Received date: 2016-04-28

  Revised date: 2016-06-25

  Online published: 2016-07-18

摘要

横流(CF)不稳定性是三维流动中诱发转捩的一项非常重要的因素,考虑到γ-Reθt-CF转捩模型对流向Tollmien-Schlichting波和横流波不稳定性引起转捩的判定均是完全基于当地变量,且Spalart-Allmaras(SA)湍流模型计算效率高,因而将γ-Reθt-CF转捩模型与SA湍流模型相结合,并将其引入开源Standford University Unstructured(SU2)计算流体力学分析平台。为了考察和验证模型的预测精度,分别使用原始γ-Reθt模型和γ-Reθt-CF-SA模型,对NLF(2)-0415后掠翼型和标准6:1椭球模型进行了转捩预测数值模拟。
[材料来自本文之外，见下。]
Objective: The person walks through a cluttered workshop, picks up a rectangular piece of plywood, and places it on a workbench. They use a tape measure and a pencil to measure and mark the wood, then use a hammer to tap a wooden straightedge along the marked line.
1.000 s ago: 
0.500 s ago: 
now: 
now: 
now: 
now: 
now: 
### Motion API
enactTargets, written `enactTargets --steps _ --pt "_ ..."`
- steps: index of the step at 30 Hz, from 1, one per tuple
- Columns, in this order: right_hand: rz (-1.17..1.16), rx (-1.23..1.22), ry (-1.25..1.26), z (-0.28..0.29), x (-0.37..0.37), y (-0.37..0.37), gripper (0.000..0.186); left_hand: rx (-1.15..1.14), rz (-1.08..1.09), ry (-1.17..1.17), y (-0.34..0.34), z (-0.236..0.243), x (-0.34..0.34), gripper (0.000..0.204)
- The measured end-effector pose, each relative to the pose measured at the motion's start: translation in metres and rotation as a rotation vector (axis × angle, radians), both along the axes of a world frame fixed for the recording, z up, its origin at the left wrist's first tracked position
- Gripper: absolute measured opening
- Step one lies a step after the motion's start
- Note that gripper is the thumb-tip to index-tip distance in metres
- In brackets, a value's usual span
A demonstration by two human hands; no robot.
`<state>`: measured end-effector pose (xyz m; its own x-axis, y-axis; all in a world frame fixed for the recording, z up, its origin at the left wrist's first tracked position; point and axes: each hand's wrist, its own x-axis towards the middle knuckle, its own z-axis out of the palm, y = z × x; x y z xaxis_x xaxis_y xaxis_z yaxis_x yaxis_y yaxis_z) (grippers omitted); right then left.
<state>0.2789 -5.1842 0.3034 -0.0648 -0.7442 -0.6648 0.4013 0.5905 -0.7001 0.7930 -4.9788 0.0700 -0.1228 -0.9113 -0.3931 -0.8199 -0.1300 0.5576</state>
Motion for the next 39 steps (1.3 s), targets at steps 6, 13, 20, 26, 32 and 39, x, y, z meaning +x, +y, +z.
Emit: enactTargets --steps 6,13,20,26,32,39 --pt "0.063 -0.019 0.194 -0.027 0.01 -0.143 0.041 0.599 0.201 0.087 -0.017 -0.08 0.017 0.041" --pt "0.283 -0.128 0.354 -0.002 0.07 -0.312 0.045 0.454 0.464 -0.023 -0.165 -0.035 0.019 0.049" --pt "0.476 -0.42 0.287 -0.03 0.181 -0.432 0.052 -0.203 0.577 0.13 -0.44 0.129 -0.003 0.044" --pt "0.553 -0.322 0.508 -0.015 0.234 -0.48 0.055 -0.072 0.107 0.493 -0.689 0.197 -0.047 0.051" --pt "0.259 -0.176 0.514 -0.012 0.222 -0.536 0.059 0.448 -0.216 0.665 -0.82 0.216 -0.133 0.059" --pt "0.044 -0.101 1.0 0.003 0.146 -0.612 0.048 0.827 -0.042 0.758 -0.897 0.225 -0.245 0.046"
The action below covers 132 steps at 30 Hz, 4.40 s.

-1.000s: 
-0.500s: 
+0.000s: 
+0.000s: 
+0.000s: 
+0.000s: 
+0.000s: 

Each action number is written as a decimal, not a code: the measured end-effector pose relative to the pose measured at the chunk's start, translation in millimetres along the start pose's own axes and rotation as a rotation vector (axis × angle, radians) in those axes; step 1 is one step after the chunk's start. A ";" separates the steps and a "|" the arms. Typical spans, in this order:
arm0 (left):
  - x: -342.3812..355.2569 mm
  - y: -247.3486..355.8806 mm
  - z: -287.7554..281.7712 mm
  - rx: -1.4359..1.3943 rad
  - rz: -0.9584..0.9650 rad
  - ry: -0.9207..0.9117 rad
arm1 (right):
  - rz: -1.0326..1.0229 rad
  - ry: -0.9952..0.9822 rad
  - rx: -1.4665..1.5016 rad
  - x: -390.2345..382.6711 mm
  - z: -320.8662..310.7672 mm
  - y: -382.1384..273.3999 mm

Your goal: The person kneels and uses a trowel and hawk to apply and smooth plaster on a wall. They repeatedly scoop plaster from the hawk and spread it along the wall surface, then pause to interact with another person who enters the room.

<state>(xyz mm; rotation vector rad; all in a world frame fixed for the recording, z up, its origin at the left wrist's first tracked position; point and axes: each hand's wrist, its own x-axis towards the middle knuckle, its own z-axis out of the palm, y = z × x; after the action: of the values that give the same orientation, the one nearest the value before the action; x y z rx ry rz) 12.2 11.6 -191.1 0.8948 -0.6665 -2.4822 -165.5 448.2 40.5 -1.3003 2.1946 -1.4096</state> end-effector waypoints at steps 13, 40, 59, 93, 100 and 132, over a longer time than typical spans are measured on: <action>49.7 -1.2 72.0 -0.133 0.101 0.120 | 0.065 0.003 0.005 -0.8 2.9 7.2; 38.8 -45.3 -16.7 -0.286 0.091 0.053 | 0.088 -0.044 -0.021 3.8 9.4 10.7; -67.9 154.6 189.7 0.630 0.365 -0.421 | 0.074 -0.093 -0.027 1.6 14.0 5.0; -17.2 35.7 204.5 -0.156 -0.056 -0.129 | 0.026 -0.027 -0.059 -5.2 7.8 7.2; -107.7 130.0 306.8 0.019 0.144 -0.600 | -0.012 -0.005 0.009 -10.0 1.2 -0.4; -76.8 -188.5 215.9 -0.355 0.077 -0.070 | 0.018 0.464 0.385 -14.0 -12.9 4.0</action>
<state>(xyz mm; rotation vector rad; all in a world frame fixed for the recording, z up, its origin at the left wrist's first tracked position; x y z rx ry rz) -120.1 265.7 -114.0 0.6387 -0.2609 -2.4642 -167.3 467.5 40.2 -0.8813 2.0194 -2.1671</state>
算例结果表明,γ-Reθt-CF-SA模型的计算结果与试验数据吻合程度远远优于原始γ-Reθt模型,γ-Reθt-CF-SA模型能正确地预测出三维流动中的横流不稳定性引起转捩的现象。

本文引用格式

鞠胜军 , 阎超 , 叶志飞 . γ-Reθt-CF转捩模型在Spalart-Allmaras湍流模型中的推广及验证[J]. 航空学报, 2017 , 38(4) : 120383 -120383 . DOI: 10.7527/S1000-6893.2016.0205

Abstract

One of the major 3D transition mechanisms is transition due to crossflow (CF) instability. The γ-Reθt-CF transition model is a local correlation-based approach for prediction of transition caused either by Tollmien-Schlichting steamwise instability or crossflow instability. In order to improve the efficiency, γ-Reθt-CF-SA model is coupled with the one-equation Spalart-Allmaras (SA) turbulence model, and is then implemented in open-source Standford University Unstructured (SU2), a platform for computational fluid dynamics analyses. In order to validate and assess prediction accuracy of new model, a series of transition flows are simulated including NLF(2)-0415 swept airfoil and 6:1 prolate spheroid standard model. Computation results using γ-Reθt-CF-SA model are in good agreement with available experimental data, far superior to those using original γ-Reθt model. Model proposed can effectively predict location of crossflow instability transition.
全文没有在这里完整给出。